Melissa Cragin, a professor of library and information science, says that although scientists exchanged data with trusted collaborators regularly, sharing with anyone outside their inner circle, sometimes including other members of a project team, usually took place through "just in time" negotiations - that is, at the moment of need.
The study, published in the journal Philosophical Transactions of the Royal Society A, highlights the need for data curation services tailored for the "small sciences" - typically described as hypothesis-driven research led by a single investigator or small research group that generates and analyzes their own data.
One particular concern lies in the high level of variation and complexity in research data and data sharing practices among scientists. For most of the participants in this study, "there were no field-wide norms for sharing, and none of the scientists routinely deposited data into any shared repositories," Cragin said.

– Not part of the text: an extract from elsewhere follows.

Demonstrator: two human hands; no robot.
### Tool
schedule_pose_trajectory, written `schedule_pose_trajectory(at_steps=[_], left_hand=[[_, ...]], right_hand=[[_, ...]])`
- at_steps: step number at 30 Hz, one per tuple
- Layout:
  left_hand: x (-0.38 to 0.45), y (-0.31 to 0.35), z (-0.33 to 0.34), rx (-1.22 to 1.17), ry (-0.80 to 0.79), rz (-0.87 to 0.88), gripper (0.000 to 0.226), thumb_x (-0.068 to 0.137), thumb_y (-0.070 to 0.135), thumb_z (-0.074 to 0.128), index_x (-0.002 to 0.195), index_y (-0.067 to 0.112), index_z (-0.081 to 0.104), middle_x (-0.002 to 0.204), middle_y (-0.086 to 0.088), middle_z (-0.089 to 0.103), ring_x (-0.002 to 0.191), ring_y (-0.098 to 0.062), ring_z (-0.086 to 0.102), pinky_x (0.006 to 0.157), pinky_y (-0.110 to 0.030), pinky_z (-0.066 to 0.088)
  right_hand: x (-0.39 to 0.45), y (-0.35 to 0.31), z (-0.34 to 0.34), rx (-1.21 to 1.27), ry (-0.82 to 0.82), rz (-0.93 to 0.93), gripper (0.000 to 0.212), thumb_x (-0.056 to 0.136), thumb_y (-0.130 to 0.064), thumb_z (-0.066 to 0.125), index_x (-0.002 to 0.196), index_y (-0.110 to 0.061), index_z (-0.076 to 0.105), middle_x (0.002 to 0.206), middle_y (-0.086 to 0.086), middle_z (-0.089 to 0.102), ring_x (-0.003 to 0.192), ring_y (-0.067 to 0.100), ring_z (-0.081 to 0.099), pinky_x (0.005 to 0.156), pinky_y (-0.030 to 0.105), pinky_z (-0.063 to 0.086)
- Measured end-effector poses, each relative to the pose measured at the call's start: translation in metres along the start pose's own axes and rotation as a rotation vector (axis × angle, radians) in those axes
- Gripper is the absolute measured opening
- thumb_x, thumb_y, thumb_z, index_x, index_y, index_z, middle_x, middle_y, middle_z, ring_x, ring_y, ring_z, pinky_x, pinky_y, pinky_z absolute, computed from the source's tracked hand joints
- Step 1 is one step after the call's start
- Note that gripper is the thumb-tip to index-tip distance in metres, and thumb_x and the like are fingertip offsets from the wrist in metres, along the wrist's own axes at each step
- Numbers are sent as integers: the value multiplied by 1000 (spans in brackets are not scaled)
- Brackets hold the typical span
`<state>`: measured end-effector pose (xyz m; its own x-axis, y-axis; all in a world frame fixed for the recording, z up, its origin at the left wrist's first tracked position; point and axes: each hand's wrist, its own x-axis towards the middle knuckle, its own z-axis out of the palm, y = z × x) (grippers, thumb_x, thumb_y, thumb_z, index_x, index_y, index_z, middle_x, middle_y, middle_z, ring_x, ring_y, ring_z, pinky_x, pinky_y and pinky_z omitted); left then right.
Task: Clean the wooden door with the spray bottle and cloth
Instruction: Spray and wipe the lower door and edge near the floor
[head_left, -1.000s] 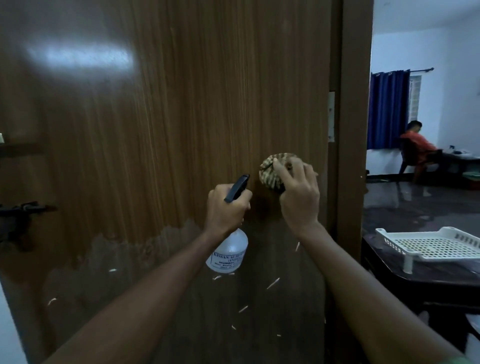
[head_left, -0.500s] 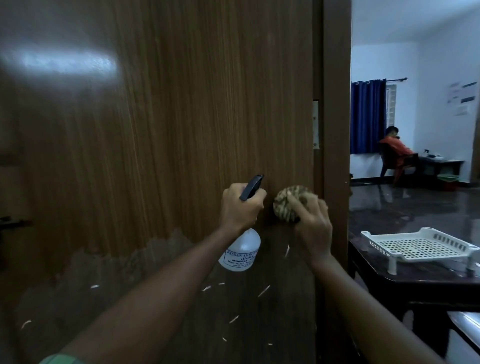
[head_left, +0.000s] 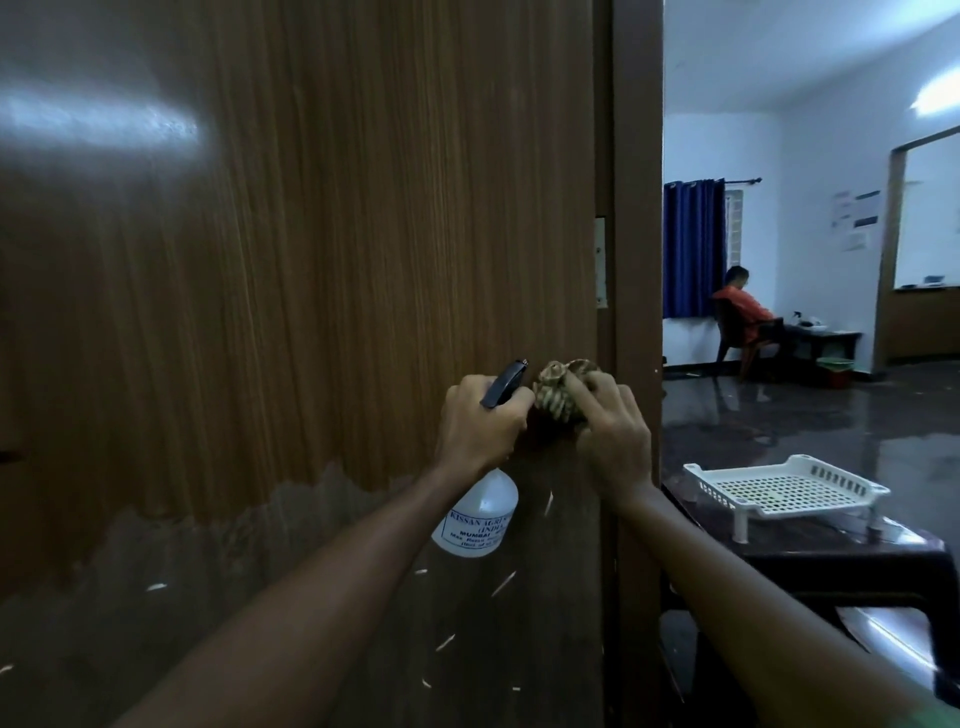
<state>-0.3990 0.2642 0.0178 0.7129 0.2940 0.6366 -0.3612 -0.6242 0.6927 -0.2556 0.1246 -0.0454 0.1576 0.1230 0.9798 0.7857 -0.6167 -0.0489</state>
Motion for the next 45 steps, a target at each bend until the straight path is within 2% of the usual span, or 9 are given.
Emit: schedule_pose_trajectory(at_steps=[4,7,11,16,20,24,32,40,45], left_hand=[[6,8,-4,0,0,27,36,90,28,63,73,-3,67,58,-16,64,47,-25,57,48,-37,45],[6,8,-5,0,-1,31,33,94,25,64,73,-1,69,58,-7,67,46,-20,59,49,-36,46],[-4,-3,-3,17,-9,-3,36,93,28,64,71,-1,69,59,-10,69,46,-22,59,49,-44,49],[-34,-36,3,27,-62,18,43,82,39,59,71,-2,68,66,-19,70,57,-41,65,48,-52,49],[-51,-67,10,25,-31,30,44,80,33,58,70,-10,62,64,-26,64,58,-48,61,49,-57,49],[-69,-89,20,43,-28,24,44,78,39,56,64,-3,60,57,-19,62,53,-41,60,47,-54,47],[-89,-121,40,151,-22,-64,41,78,42,62,49,16,49,44,1,51,42,-16,51,47,-28,32],[-87,-145,47,74,-22,19,41,80,33,61,50,16,41,41,5,41,37,-14,38,44,-30,26],[-86,-153,52,42,-36,43,42,85,34,63,55,9,47,46,-2,50,40,-18,47,42,-39,37]], right_hand=[[55,1,-12,27,13,18,55,93,-2,58,146,-14,50,128,11,56,102,28,57,78,43,57],[90,-7,-16,14,24,50,54,96,-6,59,149,-11,47,128,8,55,104,25,55,82,36,54],[39,-18,-7,86,26,115,41,97,-16,49,137,-9,50,121,11,57,101,25,59,81,44,58],[-47,-25,-8,41,-192,7,61,95,-31,40,153,-13,45,121,11,56,102,24,56,83,40,56],[-8,-15,-7,3,-85,110,56,96,-13,35,147,-18,54,129,9,54,110,25,53,84,33,49],[-14,-14,-6,16,-34,128,65,86,14,48,143,-16,58,130,4,60,114,23,57,87,32,50],[-29,-9,-6,-15,-90,73,68,84,15,51,141,-22,62,129,2,59,114,21,55,89,25,42],[-180,-31,28,-72,-42,122,44,90,-4,50,125,-17,72,117,11,65,101,29,59,72,42,58],[-102,-26,30,22,155,309,64,78,15,51,131,-16,70,122,9,62,110,27,60,91,32,50]])
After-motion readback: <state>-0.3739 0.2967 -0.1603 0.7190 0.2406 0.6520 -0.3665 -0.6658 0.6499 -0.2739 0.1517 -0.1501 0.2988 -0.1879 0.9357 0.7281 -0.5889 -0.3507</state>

"A lot of the current cyber-infrastructure and e-science initiatives have been developed around sciences that are already well-established and have regularly applicable standards and sharing practices in place," she said.
"For some other disciplines, these initiatives act as catalysts for developing community-based practices; all of these research communities tend to be large and distributed, and are often dependent on common resources."
However, data management at the small science-level tends to be very idiosyncratic, with practices often varying from lab to lab. In addition, scientists rarely have the resources to prepare data for public sharing.
The focus on disciplines that produce very large data can often obscure the possible value in small data sets.
"Other research has shown that small science generates a substantial amount of data, and, over time, perhaps even more than big science," Cragin said. "Unfortunately, we don't yet have systems in place to facilitate best practice for data management or to address the range of needs related to sharing practices, but this is becoming increasingly important, particularly as funding agencies add requirements for data sharing and data-management plans."
The ideal of open science, with scientists freely sharing, is affected by a number of issues, according to the study.
"Sharing practices are conditioned by a number of factors, including the research methods, the characteristics of the data themselves, scientists' personal experiences, and the need to control the dissemination of one's own work," Cragin said.
When researchers do share data prior to publication, there is often concern that findings could be misused by a rival researcher, or someone seeking to cherry-pick data to fit a pre-existing hypothesis.
"Luckily, those sorts of negatives are not widespread but they do temper researchers' inclination to share data," Cragin said.
The data generated from small science research often have long-term value, such as observational data that have recorded a non-repeating occurrence of some phenomenon. Whether it's agronomists studying water quality, atmospheric scientists studying severe weather patterns, or civil engineers studying traffic patterns, this type of data may also be aggregated with other similar observations, which increases their value for future computation because "we might be able to put them together and mine them for new findings," Cragin said.
"Building research data collections requires that we understand how all those research practices happen, so that we are better able to support publication and stewardship of research data, much as we have with preserving traditional publications like scientific articles."
Cragin's co-authors are Carole L. Palmer, a professor of library and information science at Illinois, and Jacob R. Carlson and Michael Witt, both of Purdue University.